TransCon CNP is a C-type natriuretic peptide (CNP-38) conjugated via a cleavable linker to a polyethylene glycol carrier molecule, designed to provide sustained systemic CNP levels upon weekly subcutaneous administration. TransCon CNP is in clinical development for the treatment of comorbidities associated with achondroplasia. In both mice and cynomolgus monkeys, sustained exposure to CNP via TransCon CNP was more efficacious in stimulating bone growth than intermittent CNP exposure. TransCon CNP was well tolerated with no adverse cardiovascular effects observed at exposure levels exceeding the expected clinical therapeutic exposure. At equivalent dose levels, reductions in blood pressure and/or an increase in heart rate were seen following single subcutaneous injections of the unconjugated CNP-38 molecule or a daily CNP-39 molecule (same amino acid sequence as Vosoritide, USAN:INN).

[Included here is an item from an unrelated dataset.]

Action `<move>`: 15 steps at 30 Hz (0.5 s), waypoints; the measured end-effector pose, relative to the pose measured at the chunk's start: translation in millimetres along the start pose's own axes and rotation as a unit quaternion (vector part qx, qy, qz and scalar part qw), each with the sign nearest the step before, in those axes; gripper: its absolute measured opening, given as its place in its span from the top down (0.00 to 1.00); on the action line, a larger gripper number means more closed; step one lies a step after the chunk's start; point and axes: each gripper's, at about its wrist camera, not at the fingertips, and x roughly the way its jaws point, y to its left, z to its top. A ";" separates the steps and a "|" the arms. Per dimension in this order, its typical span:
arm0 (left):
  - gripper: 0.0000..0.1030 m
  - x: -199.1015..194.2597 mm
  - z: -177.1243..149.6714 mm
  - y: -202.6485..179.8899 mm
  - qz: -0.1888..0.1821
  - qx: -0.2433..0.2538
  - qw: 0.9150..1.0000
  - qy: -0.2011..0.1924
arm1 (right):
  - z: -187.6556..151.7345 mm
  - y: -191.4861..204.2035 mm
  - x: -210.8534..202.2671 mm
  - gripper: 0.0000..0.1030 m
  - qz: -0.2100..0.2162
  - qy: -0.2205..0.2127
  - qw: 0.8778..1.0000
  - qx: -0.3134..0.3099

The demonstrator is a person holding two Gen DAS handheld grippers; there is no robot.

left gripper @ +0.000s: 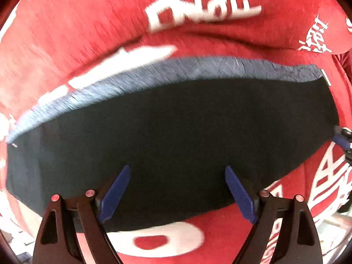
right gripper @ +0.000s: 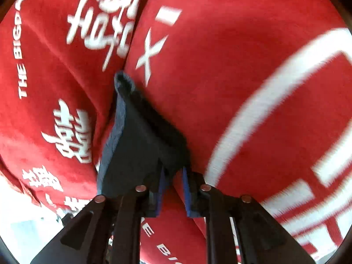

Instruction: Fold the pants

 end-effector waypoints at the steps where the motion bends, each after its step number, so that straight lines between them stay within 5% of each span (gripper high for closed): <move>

The half-life of the daily CNP-39 molecule in cynomolgus monkey was estimated to be 20 minutes, compared with 90 hours for CNP-38, released from TransCon CNP. C max for the CNP-39 molecule (20 µg/kg) was approximately 100-fold higher, compared with the peak CNP level associated with administration of 100 µg/kg CNP as TransCon CNP. Furthermore, CNP exposure for the daily CNP-39 molecule was only evident for up to 2 hours postdose (lower limit of quantification 37 pmol/l), whereas TransCon CNP gave rise to systemic exposure to CNP-38 for at least 7 days postdose. The prolonged CNP exposure and associated hemodynamically safe peak serum concentrations associated with TransCon CNP administration are suggested to improve efficacy, compared with short-lived CNP molecules, due to better therapeutic drug coverage and decreased risk of hypotension. SIGNIFICANCE STATEMENT: The hormone C-type natriuretic peptide (CNP) is in clinical development for the treatment of comorbidities associated with achondroplasia, the most common form of human dwarfism. The TransCon Technology was used to design TransCon CNP, a prodrug that slowly releases active CNP in the body over several days. Preclinical data show great promise for TransCon CNP to be an effective and well-tolerated drug that provides sustained levels of CNP in a convenient once-weekly dose, while avoiding high systemic CNP bolus concentrations that can induce cardiovascular side effects.